April see the arrival of one of the greatest foods produced in the UK, and one of the few farmed meats in which seasons really matter: new season’s lamb, or spring lamb as it is regularly called. The strong taste and relatively dark, chewy flesh of the previous months’ lamb, from animals around a year old, gives way to pink, tender meat with a delicate flavour that is even appreciated by those who think they don’t enjoy lamb.
Much of the best lamb comes from the southwest counties of England, and of course from Wales. These will be among the first areas supplying butchers with new season’s lamb. Although there may be some available in supermarkets, it’s worth seeking out small specialist suppliers. They may be a little more expensive, but the quality of their meat is so often far more superior. With a product of such distinction as lamb, it is worth the effort to find the best. Butchers selling direct from a farm, or a group of local farmers selling through a farm shop, are often the best source of purchase. We have our own local butcher, whose abattoir almost backs onto our house.
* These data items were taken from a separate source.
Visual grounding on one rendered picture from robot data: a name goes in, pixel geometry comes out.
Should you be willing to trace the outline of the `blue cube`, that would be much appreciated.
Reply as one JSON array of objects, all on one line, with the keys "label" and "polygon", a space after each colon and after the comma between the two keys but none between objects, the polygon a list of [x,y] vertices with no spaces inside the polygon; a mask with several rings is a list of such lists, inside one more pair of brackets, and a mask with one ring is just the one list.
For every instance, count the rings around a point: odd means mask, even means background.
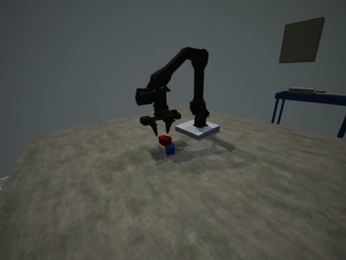
[{"label": "blue cube", "polygon": [[174,144],[172,143],[168,147],[166,147],[166,155],[173,155],[175,154]]}]

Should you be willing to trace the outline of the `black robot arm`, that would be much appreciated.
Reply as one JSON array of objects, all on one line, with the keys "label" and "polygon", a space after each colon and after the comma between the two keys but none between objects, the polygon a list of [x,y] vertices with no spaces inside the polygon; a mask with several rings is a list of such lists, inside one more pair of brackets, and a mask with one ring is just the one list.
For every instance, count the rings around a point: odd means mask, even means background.
[{"label": "black robot arm", "polygon": [[[194,98],[190,101],[190,110],[194,116],[194,126],[203,128],[208,126],[207,117],[209,111],[206,108],[206,102],[203,98],[204,94],[204,69],[208,63],[209,52],[206,49],[197,49],[185,47],[169,61],[163,68],[155,71],[150,76],[150,81],[146,88],[137,88],[135,101],[137,105],[148,105],[154,103],[166,103],[166,92],[170,91],[167,87],[172,74],[186,60],[191,60],[194,68]],[[163,86],[163,88],[161,88]],[[154,90],[154,91],[153,91]],[[165,123],[173,122],[177,118],[178,111],[176,109],[164,110],[159,107],[157,118],[161,118]]]}]

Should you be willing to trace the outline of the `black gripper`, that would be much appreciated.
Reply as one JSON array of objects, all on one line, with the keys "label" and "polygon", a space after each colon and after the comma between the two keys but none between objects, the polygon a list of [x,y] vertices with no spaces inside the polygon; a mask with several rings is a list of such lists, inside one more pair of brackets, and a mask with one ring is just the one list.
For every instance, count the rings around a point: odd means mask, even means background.
[{"label": "black gripper", "polygon": [[[150,125],[152,127],[152,129],[154,130],[154,133],[156,134],[156,136],[158,136],[156,121],[162,120],[162,119],[157,118],[157,112],[158,112],[159,107],[162,107],[162,109],[164,110],[165,108],[168,107],[168,105],[167,105],[167,103],[154,103],[153,107],[154,107],[154,116],[155,117],[150,117],[150,116],[140,117],[140,123],[143,126]],[[177,118],[175,118],[175,120],[173,122],[175,122],[177,119],[181,119],[181,114],[179,112],[178,112]],[[166,133],[167,134],[169,133],[171,124],[173,122],[166,123]]]}]

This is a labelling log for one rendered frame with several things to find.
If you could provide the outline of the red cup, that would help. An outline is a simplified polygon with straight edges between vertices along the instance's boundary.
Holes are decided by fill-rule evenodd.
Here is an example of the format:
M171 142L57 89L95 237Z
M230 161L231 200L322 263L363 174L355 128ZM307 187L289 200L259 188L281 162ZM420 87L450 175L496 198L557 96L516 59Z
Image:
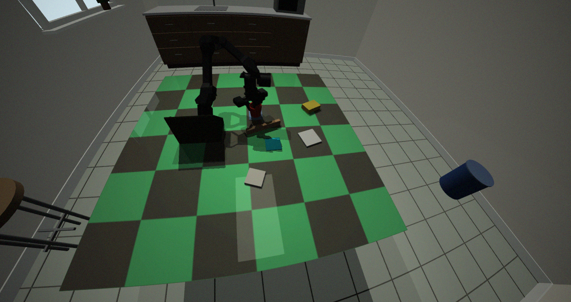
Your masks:
M256 106L255 109L253 108L252 103L250 103L249 106L250 106L251 117L257 118L261 115L262 103L260 103L258 106Z

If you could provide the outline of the brown wooden bar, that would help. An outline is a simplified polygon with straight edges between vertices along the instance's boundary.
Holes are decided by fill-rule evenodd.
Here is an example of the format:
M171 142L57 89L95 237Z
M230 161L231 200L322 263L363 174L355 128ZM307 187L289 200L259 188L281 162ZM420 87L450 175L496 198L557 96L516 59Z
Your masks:
M245 130L246 130L247 135L251 135L252 133L262 131L262 130L265 130L268 128L272 128L272 127L275 127L278 125L280 125L280 119L276 119L276 120L269 121L266 123L262 123L262 124L259 124L256 126L252 126L252 127L246 128Z

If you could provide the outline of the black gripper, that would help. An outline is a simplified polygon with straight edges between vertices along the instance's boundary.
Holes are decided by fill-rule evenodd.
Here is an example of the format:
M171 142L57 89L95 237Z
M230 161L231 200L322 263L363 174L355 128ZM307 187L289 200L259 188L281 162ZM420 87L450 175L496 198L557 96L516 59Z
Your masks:
M249 100L248 100L248 95L249 95L250 92L254 93L254 92L257 90L258 93L263 93L263 92L264 92L264 93L265 93L265 97L268 97L268 95L269 95L269 93L268 93L265 89L263 89L263 88L260 88L260 89L258 89L257 87L254 87L254 88L246 88L245 85L244 85L244 89L245 89L245 93L244 93L245 97L241 98L240 96L237 96L237 97L234 98L233 103L235 103L238 108L240 108L240 107L242 107L242 106L247 106L247 108L248 108L249 111L250 111L250 106L249 106L249 105L250 105L250 102L249 102Z

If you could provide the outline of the yellow rectangular block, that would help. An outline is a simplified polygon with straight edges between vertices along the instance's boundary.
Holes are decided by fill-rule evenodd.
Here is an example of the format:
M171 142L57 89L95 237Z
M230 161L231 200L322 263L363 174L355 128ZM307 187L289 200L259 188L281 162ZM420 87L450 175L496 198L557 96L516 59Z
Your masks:
M320 109L320 107L321 107L320 103L316 102L314 99L306 103L302 103L302 109L306 111L308 114Z

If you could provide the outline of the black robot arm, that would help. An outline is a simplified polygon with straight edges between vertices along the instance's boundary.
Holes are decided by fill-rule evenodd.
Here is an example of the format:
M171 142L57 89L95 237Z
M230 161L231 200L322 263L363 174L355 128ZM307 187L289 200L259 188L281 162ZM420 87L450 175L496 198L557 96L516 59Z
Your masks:
M243 71L240 74L240 78L244 78L246 88L254 88L256 86L256 79L260 87L271 88L271 74L260 73L255 60L249 56L245 56L245 54L240 52L240 50L225 37L205 34L199 38L199 44L203 56L203 83L200 88L200 94L194 100L194 102L198 103L198 116L213 115L212 104L217 96L217 88L212 85L212 55L214 50L225 48L244 66L247 73ZM255 106L258 106L265 100L265 93L258 93L257 90L254 93L250 92L248 100L254 103Z

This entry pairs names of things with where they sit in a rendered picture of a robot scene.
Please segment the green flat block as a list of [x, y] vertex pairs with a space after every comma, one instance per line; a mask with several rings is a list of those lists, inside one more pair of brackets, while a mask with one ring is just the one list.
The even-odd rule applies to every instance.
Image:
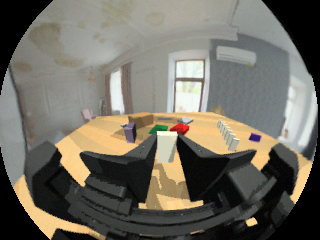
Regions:
[[151, 129], [151, 132], [148, 133], [148, 135], [153, 135], [155, 132], [168, 132], [168, 128], [168, 125], [156, 124], [155, 127]]

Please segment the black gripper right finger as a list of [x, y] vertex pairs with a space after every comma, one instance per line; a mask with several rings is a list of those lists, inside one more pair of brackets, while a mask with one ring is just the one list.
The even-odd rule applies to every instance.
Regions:
[[204, 193], [207, 193], [225, 172], [253, 161], [253, 156], [256, 156], [257, 152], [257, 149], [251, 148], [248, 151], [220, 155], [220, 153], [209, 151], [203, 145], [196, 144], [196, 141], [188, 139], [183, 133], [176, 133], [176, 135], [176, 147], [179, 151], [177, 155], [183, 167], [191, 203], [203, 200], [201, 197]]

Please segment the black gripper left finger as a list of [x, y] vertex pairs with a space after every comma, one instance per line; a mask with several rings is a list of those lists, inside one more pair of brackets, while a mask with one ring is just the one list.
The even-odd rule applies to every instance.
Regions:
[[125, 155], [104, 155], [104, 153], [93, 153], [93, 151], [80, 152], [79, 155], [89, 172], [109, 177], [109, 179], [124, 181], [129, 188], [132, 188], [140, 203], [145, 203], [156, 152], [157, 132], [141, 141], [140, 145]]

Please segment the red flat block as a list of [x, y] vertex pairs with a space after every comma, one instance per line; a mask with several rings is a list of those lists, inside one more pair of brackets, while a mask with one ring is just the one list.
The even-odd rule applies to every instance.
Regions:
[[177, 124], [175, 127], [172, 127], [171, 132], [176, 132], [176, 133], [183, 133], [185, 135], [185, 132], [189, 131], [188, 125], [184, 124]]

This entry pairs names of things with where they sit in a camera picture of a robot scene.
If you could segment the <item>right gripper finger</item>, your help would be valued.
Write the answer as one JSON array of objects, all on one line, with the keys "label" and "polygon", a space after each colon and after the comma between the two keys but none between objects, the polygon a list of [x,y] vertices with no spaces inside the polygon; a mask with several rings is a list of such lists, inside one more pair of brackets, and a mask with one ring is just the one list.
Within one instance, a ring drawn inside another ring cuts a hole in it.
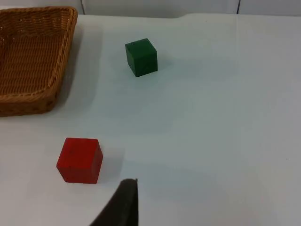
[{"label": "right gripper finger", "polygon": [[92,226],[138,226],[139,202],[137,179],[124,179],[91,223]]}]

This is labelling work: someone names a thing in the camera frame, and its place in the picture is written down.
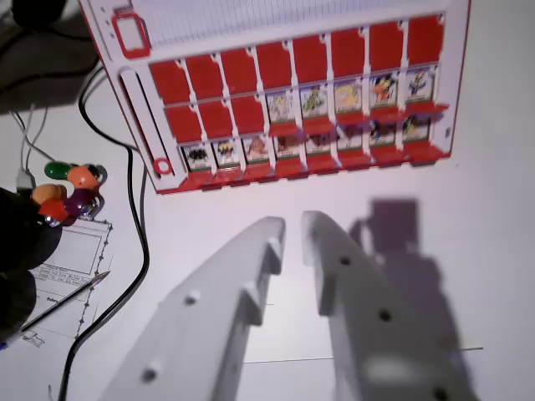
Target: black cable
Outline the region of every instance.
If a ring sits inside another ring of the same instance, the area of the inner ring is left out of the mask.
[[[18,43],[20,40],[26,38],[27,36],[30,36],[31,34],[32,34],[32,31],[26,28],[18,31],[7,41],[2,43],[2,46],[0,46],[0,57],[2,57],[5,53],[7,53],[8,50],[13,47],[13,45]]]
[[[137,231],[137,234],[140,238],[141,248],[143,250],[143,264],[141,265],[141,269],[135,280],[128,286],[128,288],[121,294],[115,302],[108,307],[94,322],[89,326],[76,340],[74,340],[73,345],[71,346],[69,350],[69,354],[67,355],[67,360],[65,362],[64,366],[64,375],[61,380],[61,387],[59,389],[59,401],[64,401],[67,398],[67,389],[69,385],[69,375],[70,375],[70,369],[72,367],[74,356],[78,352],[79,348],[82,346],[82,344],[99,328],[101,328],[106,322],[108,322],[124,305],[128,302],[130,297],[134,294],[134,292],[137,290],[137,288],[140,286],[140,284],[145,279],[145,276],[149,270],[149,263],[150,263],[150,255],[149,255],[149,245],[147,243],[147,238],[145,234],[145,230],[143,229],[143,226],[140,223],[140,218],[137,215],[137,211],[135,208],[135,202],[134,202],[134,194],[132,190],[132,165],[133,165],[133,146],[125,144],[123,142],[120,142],[116,140],[115,138],[110,137],[105,132],[100,130],[94,123],[91,121],[89,116],[87,115],[87,112],[85,110],[85,94],[87,93],[88,87],[93,83],[95,77],[98,75],[98,73],[102,71],[102,68],[97,69],[93,75],[89,78],[86,85],[84,86],[84,89],[82,90],[82,93],[80,94],[79,100],[78,100],[78,107],[79,111],[82,114],[82,117],[84,118],[85,122],[93,129],[94,132],[96,132],[98,135],[102,136],[103,138],[107,139],[108,141],[112,142],[115,145],[121,146],[126,150],[126,153],[128,155],[128,166],[127,166],[127,188],[128,188],[128,202],[130,203],[130,210],[132,212],[132,218],[134,219],[135,229]]]
[[[5,94],[10,90],[13,90],[19,86],[27,84],[32,81],[37,81],[39,79],[63,79],[63,78],[77,78],[83,77],[93,71],[94,67],[99,63],[100,59],[97,59],[89,66],[83,69],[78,69],[75,71],[62,71],[62,72],[52,72],[52,73],[39,73],[39,74],[30,74],[25,77],[15,79],[11,83],[4,85],[0,88],[0,94]]]
[[[18,111],[13,111],[13,114],[15,114],[15,117],[17,118],[18,122],[20,123],[20,126],[23,129],[23,131],[25,131],[26,130],[26,124],[24,123],[23,118],[20,116]]]
[[[51,33],[52,35],[56,35],[60,38],[75,40],[77,42],[93,42],[93,38],[91,38],[90,36],[72,35],[70,33],[61,32],[58,29],[52,27],[40,28],[38,32]]]

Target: paper sheet
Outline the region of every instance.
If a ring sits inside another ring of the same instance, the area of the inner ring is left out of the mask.
[[[152,47],[425,0],[132,0]]]
[[[37,300],[28,320],[95,274],[110,269],[111,230],[108,222],[80,219],[63,228],[54,253],[31,271]],[[48,386],[57,395],[67,352],[74,339],[94,321],[98,304],[98,287],[88,289],[1,351],[2,400],[48,399]]]

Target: white cable
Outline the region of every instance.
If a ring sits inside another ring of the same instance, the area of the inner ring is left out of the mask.
[[[21,144],[21,150],[20,150],[20,161],[21,161],[21,170],[25,170],[24,169],[24,157],[23,157],[23,147],[24,147],[24,142],[26,142],[26,144],[32,148],[33,150],[35,150],[36,152],[38,152],[42,157],[50,160],[50,161],[55,161],[54,157],[52,157],[51,155],[49,155],[48,153],[46,153],[44,150],[41,150],[39,149],[39,147],[37,147],[35,144],[33,144],[32,142],[30,142],[30,140],[28,139],[28,130],[29,130],[29,125],[32,121],[32,116],[33,116],[33,109],[34,109],[35,105],[32,104],[30,106],[30,115],[28,117],[28,123],[26,124],[26,129],[24,129],[22,127],[22,125],[20,124],[20,121],[17,119],[17,116],[13,113],[13,112],[9,112],[10,115],[13,117],[13,119],[17,122],[17,125],[18,127],[20,128],[20,132],[21,134],[23,134],[23,142]]]

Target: hole
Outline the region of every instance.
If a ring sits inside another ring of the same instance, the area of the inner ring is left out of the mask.
[[[187,307],[190,307],[191,305],[195,305],[199,301],[199,294],[192,292],[184,297],[184,305]]]
[[[158,376],[158,373],[153,368],[147,368],[141,374],[141,381],[143,383],[150,383],[156,379],[156,376]]]
[[[381,319],[383,322],[390,322],[392,320],[392,315],[388,310],[381,309],[379,311],[379,319]]]
[[[442,387],[435,387],[433,389],[433,396],[437,401],[447,401],[449,399],[448,392]]]

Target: printed diagram
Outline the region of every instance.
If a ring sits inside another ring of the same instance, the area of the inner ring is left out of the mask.
[[[304,119],[327,115],[327,90],[319,85],[301,89],[301,112]]]
[[[406,103],[432,100],[435,87],[435,73],[431,69],[408,71],[406,75]]]
[[[211,145],[216,154],[217,167],[228,168],[240,165],[240,159],[234,146],[234,140],[219,140],[213,142]]]
[[[41,346],[44,344],[44,340],[37,337],[37,333],[33,332],[32,330],[28,330],[24,333],[23,340],[28,341],[30,344],[36,346],[37,348],[41,348]]]
[[[190,172],[210,169],[208,153],[203,144],[182,147],[182,155]]]
[[[299,140],[296,136],[279,136],[273,138],[273,142],[278,160],[299,157]]]
[[[395,124],[374,123],[374,128],[369,133],[369,146],[393,145],[394,142]]]
[[[362,129],[355,125],[348,125],[344,128],[344,134],[338,134],[336,145],[339,151],[362,148]]]
[[[411,115],[403,123],[403,141],[427,140],[430,126],[431,119],[418,119],[415,115]]]
[[[245,159],[248,164],[269,162],[268,146],[263,135],[242,139]]]
[[[392,74],[369,79],[369,106],[371,109],[395,106],[397,95],[398,82]]]
[[[318,155],[330,153],[331,140],[328,134],[325,135],[312,135],[307,139],[305,144],[307,155]]]
[[[295,120],[293,112],[292,91],[277,92],[266,95],[269,120],[272,123],[283,123]]]
[[[362,87],[354,79],[334,84],[336,113],[350,113],[362,109]]]

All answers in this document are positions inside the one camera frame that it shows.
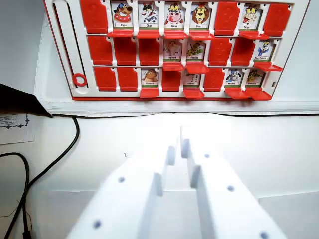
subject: cartoon cow card
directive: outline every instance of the cartoon cow card
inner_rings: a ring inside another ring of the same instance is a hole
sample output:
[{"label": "cartoon cow card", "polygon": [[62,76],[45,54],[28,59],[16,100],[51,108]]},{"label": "cartoon cow card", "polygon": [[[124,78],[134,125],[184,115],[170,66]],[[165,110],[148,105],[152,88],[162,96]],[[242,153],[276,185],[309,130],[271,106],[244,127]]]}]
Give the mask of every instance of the cartoon cow card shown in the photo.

We also have a friend, a fairly local farmer, who supplies lambs to the abattoir, and as we witnessed the lambing this year, we may have even seen some of the lamb we buy coming into the world. Knowing where your meat comes from makes it even more appealing.
If you like to inspect the meat before purchase, choose lamb with a subtle pink lean meat and little fat with a creamy ivory shade, rather than yellow. The delicacy of spring lamb, and the cost, makes it more suitable for fairly simple treatment, which allows the quality of the meat to be made evident, although I believe lamb always requires good seasoning to bring out its amazing flavour.